» **PROBLEM TO WORK ON**: In the records that follow, find the line with "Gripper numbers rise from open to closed"; from there, retype every line exactly through the line with "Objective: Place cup", which also belongs to the answer.

(Saved data entries)

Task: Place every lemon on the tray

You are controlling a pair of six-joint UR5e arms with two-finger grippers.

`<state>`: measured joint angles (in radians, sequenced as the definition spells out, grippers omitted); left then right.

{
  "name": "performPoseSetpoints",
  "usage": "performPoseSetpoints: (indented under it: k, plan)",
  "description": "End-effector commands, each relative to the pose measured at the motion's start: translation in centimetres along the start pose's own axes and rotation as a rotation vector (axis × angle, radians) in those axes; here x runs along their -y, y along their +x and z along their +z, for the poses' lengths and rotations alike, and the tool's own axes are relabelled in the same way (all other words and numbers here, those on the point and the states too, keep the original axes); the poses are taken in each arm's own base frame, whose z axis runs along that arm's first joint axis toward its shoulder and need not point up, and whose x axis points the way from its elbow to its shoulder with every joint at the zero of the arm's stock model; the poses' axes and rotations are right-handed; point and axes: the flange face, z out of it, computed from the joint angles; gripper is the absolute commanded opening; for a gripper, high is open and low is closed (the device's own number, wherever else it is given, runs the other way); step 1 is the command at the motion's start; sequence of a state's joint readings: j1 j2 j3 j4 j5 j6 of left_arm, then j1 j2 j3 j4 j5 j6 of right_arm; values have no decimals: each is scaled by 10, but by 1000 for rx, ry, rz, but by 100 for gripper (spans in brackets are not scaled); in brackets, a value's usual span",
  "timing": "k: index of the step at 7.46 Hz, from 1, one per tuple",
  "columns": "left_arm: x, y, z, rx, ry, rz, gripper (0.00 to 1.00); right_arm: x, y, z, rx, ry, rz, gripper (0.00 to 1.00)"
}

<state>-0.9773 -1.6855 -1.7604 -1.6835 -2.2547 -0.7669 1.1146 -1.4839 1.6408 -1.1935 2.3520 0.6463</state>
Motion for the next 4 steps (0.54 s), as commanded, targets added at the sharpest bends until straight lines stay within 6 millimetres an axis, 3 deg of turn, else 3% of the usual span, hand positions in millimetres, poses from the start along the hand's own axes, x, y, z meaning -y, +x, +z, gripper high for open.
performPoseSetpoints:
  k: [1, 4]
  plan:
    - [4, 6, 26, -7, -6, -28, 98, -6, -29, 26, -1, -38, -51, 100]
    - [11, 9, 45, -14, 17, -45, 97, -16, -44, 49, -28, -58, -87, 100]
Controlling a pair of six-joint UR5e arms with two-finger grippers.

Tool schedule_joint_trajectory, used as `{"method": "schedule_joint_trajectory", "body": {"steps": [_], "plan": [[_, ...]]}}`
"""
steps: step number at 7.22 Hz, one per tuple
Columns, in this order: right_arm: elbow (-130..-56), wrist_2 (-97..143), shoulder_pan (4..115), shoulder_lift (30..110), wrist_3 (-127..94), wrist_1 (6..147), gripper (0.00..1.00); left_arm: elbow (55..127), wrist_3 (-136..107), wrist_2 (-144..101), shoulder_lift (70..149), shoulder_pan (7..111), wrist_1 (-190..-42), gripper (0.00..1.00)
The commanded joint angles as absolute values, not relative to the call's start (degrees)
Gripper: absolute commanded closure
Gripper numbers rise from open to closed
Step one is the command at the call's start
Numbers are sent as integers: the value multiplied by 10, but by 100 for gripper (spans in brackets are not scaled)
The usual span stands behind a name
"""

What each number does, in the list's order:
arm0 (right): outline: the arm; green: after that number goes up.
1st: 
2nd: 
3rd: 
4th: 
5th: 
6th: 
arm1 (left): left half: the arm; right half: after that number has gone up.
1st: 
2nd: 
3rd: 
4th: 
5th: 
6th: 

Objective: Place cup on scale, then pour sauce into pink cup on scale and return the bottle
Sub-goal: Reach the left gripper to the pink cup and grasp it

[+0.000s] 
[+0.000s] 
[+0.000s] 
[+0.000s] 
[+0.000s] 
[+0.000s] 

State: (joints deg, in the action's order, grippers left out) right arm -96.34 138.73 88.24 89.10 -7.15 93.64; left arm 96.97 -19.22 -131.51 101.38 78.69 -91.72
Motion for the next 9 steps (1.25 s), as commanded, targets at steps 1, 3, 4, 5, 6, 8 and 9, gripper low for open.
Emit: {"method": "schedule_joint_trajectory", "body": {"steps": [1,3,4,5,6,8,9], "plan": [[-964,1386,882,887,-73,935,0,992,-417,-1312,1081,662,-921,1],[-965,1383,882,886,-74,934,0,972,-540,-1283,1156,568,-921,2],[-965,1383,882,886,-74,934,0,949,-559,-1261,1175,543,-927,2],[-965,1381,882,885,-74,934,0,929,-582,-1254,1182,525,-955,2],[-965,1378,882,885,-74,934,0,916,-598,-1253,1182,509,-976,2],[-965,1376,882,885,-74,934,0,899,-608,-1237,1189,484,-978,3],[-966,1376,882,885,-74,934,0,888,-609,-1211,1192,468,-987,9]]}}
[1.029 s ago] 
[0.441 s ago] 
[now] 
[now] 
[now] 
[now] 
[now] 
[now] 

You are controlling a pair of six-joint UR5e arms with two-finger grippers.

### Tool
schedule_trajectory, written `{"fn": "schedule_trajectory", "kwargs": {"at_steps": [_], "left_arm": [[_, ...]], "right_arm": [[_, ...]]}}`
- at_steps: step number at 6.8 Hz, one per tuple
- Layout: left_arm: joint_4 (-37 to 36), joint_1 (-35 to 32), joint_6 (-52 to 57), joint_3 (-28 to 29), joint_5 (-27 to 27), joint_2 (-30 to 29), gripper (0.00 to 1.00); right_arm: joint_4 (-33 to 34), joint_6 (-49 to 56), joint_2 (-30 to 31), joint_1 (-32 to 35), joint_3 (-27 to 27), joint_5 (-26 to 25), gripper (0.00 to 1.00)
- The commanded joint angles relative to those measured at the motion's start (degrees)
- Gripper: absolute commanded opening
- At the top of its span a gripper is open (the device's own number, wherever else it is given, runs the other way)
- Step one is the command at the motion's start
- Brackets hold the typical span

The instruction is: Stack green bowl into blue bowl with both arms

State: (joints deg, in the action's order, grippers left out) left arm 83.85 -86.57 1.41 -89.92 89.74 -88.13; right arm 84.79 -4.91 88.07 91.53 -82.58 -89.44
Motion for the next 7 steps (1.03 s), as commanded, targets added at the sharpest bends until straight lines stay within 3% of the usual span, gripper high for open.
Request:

» **WRITTEN ANSWER**:
Gripper numbers rise from open to closed
Step one is the command at the call's start
Numbers are sent as integers: the value multiplied by 10, but by 100 for gripper (spans in brackets are not scaled)
The usual span stands behind a name
"""

What each number does, in the list's order:
arm0 (right): outline: the arm; green: after that number goes up.
1st: 
2nd: 
3rd: 
4th: 
5th: 
6th: 
arm1 (left): left half: the arm; right half: after that number has gone up.
1st: 
2nd: 
3rd: 
4th: 
5th: 
6th: 

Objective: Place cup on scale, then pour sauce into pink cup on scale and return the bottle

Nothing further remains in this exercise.